Plaintiff, employed as a "wiper" in the engine room of defendant's vessel, alleged that, while the vessel was docked, he was struck by the door of an evaporator he was cleaning. He alleged that the door swung shut unexpectedly as the vessel was rolled by a "sneak wave." No witnesses other than plaintiff testified about the accident, and he sought to sustain his burden of proof solely through his own testimony.
From our examination of the evidence presented, we conclude that, weighing all the evidence, reasonable men could have reached different conclusions. Thus, the motion for a directed verdict was properly denied, and the questions of fact correctly left for the jury to decide. See Mayfield v. Chisholm-Moore Hoist Division, Columbus McKinnon Corp., 467 F.2d 483 (5th Cir. 1972); Boeing Co. v. Shipman, 411 F.2d 365 (5th Cir. 1969).

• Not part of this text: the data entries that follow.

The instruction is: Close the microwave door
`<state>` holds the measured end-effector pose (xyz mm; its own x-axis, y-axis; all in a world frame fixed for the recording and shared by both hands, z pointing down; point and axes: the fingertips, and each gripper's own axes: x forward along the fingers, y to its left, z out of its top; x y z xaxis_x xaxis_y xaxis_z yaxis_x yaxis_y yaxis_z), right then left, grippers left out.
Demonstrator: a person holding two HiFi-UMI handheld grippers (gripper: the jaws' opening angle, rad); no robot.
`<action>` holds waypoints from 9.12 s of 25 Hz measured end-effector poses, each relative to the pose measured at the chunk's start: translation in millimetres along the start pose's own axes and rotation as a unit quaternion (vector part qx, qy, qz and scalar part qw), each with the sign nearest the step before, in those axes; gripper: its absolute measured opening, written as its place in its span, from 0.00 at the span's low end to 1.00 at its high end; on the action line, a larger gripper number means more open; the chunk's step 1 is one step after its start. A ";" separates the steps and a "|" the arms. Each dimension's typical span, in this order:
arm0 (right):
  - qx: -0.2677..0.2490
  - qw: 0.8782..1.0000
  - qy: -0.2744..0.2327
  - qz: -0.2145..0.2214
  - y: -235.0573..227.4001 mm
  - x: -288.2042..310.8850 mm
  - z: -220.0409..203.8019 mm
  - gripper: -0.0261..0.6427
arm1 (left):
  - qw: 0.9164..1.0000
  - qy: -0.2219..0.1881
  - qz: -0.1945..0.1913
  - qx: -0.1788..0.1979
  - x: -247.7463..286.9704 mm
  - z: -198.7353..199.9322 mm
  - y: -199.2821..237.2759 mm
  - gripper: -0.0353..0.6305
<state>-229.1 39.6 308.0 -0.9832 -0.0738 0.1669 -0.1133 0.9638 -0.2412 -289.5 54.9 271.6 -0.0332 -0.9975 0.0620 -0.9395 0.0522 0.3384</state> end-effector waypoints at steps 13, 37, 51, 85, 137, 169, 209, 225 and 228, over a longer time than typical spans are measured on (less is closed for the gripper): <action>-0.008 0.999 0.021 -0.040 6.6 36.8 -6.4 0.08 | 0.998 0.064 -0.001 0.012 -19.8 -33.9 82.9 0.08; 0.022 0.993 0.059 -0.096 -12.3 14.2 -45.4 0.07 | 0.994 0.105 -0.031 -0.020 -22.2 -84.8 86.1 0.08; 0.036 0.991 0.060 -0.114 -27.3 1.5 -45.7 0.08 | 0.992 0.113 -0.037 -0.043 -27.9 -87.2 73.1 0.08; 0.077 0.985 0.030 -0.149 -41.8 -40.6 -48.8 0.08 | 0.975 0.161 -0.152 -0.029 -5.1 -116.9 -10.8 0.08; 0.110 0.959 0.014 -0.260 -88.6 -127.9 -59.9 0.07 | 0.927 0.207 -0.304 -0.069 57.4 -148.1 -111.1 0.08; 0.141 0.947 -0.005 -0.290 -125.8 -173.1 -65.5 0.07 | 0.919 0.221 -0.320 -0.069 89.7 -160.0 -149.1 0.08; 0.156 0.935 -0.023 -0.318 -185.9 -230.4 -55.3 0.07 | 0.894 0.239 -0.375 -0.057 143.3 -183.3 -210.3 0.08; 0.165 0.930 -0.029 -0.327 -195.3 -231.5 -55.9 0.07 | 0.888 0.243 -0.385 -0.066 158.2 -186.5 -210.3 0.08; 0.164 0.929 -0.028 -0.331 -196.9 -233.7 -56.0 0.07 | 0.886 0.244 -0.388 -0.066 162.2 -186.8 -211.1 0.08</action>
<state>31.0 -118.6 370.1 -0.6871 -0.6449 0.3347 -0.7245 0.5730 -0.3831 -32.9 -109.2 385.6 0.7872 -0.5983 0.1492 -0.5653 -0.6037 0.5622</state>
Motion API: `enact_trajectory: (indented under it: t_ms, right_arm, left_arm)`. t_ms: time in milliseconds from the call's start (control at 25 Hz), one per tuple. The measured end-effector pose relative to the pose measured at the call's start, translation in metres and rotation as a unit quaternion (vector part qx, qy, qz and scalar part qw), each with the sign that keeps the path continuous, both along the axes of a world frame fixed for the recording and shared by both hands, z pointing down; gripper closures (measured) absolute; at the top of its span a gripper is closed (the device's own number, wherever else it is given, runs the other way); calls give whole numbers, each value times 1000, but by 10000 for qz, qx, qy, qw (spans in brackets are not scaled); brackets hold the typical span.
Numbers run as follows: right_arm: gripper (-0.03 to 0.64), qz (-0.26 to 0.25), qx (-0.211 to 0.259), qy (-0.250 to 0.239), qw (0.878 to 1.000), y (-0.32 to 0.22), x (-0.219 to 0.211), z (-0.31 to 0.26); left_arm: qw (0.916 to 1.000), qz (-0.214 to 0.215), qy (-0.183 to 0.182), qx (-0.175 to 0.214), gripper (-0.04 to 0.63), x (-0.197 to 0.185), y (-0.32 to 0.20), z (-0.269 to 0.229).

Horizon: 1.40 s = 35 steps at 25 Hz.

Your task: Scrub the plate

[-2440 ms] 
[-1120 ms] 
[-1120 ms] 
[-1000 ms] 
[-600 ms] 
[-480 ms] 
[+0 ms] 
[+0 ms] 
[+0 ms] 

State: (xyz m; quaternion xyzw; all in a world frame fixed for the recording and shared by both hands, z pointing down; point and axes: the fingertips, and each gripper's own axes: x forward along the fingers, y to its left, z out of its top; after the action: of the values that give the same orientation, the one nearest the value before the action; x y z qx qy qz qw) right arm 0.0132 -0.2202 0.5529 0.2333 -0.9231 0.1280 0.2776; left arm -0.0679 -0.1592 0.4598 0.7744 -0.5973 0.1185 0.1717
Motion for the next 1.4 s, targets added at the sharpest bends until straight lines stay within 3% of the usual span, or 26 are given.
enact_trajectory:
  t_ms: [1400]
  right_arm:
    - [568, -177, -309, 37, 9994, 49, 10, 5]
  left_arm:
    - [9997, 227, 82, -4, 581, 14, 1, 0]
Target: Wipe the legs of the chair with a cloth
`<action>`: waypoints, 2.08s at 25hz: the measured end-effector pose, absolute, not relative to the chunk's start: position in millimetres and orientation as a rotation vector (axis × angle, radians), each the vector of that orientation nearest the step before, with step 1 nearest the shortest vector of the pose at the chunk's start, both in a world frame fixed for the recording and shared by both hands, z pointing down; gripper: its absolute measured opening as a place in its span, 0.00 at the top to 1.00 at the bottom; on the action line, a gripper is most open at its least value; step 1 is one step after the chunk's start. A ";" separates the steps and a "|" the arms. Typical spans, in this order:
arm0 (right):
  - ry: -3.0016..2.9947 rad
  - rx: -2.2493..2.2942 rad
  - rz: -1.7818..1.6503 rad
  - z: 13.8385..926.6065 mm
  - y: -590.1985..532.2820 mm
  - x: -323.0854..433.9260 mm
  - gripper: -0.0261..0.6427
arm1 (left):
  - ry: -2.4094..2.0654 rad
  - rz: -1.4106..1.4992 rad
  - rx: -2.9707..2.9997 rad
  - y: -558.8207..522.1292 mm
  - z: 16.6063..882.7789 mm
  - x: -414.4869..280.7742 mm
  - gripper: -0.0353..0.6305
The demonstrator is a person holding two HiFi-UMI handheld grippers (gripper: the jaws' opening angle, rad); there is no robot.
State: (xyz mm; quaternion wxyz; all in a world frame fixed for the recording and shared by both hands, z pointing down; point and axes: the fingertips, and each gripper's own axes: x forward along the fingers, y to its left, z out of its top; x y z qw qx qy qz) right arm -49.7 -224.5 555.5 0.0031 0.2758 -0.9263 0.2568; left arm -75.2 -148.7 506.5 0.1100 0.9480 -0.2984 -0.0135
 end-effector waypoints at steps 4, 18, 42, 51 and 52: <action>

Plaintiff argues that the District Court's charges on negligence and unseaworthiness were "vague, insufficient, and inadequate." The standard for appellate review of jury instructions is clear: the charge must be viewed as a whole. If the charge in general correctly instructs the jury on the law, even though a portion is technically imperfect, no harmful error is committed. Bolden v. Kansas City So. Ry. Co., 468 F.2d 580 (5th Cir. 1972); Troutman v. Southern Ry. Co., 441 F.2d 586 (5th Cir. 1971); Webster v. Sea Drilling Corp., 411 F.2d 411 (5th Cir. 1969).
Though presented in a somewhat colloquial fashion, the trial court's instructions on negligence contained all the essential elements of the standard charge. Plaintiff is particularly disturbed by the court's use of an automobile simile in discussing causation. The trial court, however, was careful to note the limits of the analogy and explained that the example was employed only for illustrative purposes. The structure and illustrations of a charge are within the trial court's discretion. The court need not use any particular form of words so long as "the charge as a whole conveys to the jury a clear and correct understanding of the applicable law." See 2B W. Barron & A. Holtzoff, Federal Practice and Procedure, 471 (1961).
Plaintiff premised his allegation of unseaworthiness on the fact that the evaporator door had no latch to secure it in an open position. He criticizes the charge as to unseaworthiness for its failure to mention the hazards vessels undergo at sea and in port, the observation that failure to secure a door amounted to negligence rather than unseaworthiness, and the omission of a proposed charge that seamen do not assume the risks of their employment. The District Court's instructions, however, appear to us to be pertinent to the issues and testimony presented. The uncontradicted evidence showed that the evaporator door was opened only when the ship was in port. The aspects of the charge challenged by plaintiff, if error, were harmless and therefore insufficient for reversal. F.R.Civ.P. 51. The jury was fairly instructed, and its verdict for the defendant decided the issues in this case.